WORK INSTRUCTIONS: Starting at the first line of the data below, repeat each line word for word up to and including the line with "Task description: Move".
::::
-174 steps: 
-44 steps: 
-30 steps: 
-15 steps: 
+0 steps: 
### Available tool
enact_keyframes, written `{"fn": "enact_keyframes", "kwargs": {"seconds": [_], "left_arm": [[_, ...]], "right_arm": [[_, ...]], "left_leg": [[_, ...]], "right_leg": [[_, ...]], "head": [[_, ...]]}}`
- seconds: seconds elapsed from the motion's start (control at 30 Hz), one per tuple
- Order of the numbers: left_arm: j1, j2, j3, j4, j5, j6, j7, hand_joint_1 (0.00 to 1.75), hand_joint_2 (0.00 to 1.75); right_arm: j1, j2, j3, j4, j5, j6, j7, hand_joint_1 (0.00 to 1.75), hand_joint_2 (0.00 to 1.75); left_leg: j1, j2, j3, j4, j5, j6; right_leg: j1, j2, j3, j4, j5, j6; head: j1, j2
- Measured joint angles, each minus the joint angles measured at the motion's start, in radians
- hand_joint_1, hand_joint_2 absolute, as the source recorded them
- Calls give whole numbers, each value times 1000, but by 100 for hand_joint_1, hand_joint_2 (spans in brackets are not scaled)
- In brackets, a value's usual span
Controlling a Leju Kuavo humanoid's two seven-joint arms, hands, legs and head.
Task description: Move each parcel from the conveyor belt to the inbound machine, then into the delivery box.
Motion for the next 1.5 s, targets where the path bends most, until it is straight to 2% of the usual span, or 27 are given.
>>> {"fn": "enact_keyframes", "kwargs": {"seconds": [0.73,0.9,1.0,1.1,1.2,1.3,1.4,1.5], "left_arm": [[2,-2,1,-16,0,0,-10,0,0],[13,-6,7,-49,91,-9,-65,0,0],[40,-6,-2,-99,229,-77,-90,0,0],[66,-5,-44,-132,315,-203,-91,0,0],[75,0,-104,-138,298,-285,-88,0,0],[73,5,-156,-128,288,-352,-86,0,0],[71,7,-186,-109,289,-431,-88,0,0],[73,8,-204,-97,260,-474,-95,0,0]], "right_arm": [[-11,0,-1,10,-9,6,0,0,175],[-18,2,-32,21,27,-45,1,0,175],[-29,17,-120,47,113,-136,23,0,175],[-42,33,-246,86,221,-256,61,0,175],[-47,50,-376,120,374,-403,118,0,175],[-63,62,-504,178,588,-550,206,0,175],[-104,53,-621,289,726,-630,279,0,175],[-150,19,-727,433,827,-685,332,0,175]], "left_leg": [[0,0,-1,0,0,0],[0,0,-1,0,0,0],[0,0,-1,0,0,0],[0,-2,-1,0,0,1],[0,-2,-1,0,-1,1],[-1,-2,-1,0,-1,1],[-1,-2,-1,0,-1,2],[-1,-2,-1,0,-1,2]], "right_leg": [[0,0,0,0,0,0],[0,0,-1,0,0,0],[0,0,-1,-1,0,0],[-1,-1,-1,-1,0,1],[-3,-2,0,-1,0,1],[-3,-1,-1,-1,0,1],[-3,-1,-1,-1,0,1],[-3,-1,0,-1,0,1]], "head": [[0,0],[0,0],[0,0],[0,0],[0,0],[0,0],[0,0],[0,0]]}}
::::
OUTPUT:
-174 steps: 
-44 steps: 
-30 steps: 
-15 steps: 
+0 steps: 
### Available tool
enact_keyframes, written `{"fn": "enact_keyframes", "kwargs": {"seconds": [_], "left_arm": [[_, ...]], "right_arm": [[_, ...]], "left_leg": [[_, ...]], "right_leg": [[_, ...]], "head": [[_, ...]]}}`
- seconds: seconds elapsed from the motion's start (control at 30 Hz), one per tuple
- Order of the numbers: left_arm: j1, j2, j3, j4, j5, j6, j7, hand_joint_1 (0.00 to 1.75), hand_joint_2 (0.00 to 1.75); right_arm: j1, j2, j3, j4, j5, j6, j7, hand_joint_1 (0.00 to 1.75), hand_joint_2 (0.00 to 1.75); left_leg: j1, j2, j3, j4, j5, j6; right_leg: j1, j2, j3, j4, j5, j6; head: j1, j2
- Measured joint angles, each minus the joint angles measured at the motion's start, in radians
- hand_joint_1, hand_joint_2 absolute, as the source recorded them
- Calls give whole numbers, each value times 1000, but by 100 for hand_joint_1, hand_joint_2 (spans in brackets are not scaled)
- In brackets, a value's usual span
Controlling a Leju Kuavo humanoid's two seven-joint arms, hands, legs and head.
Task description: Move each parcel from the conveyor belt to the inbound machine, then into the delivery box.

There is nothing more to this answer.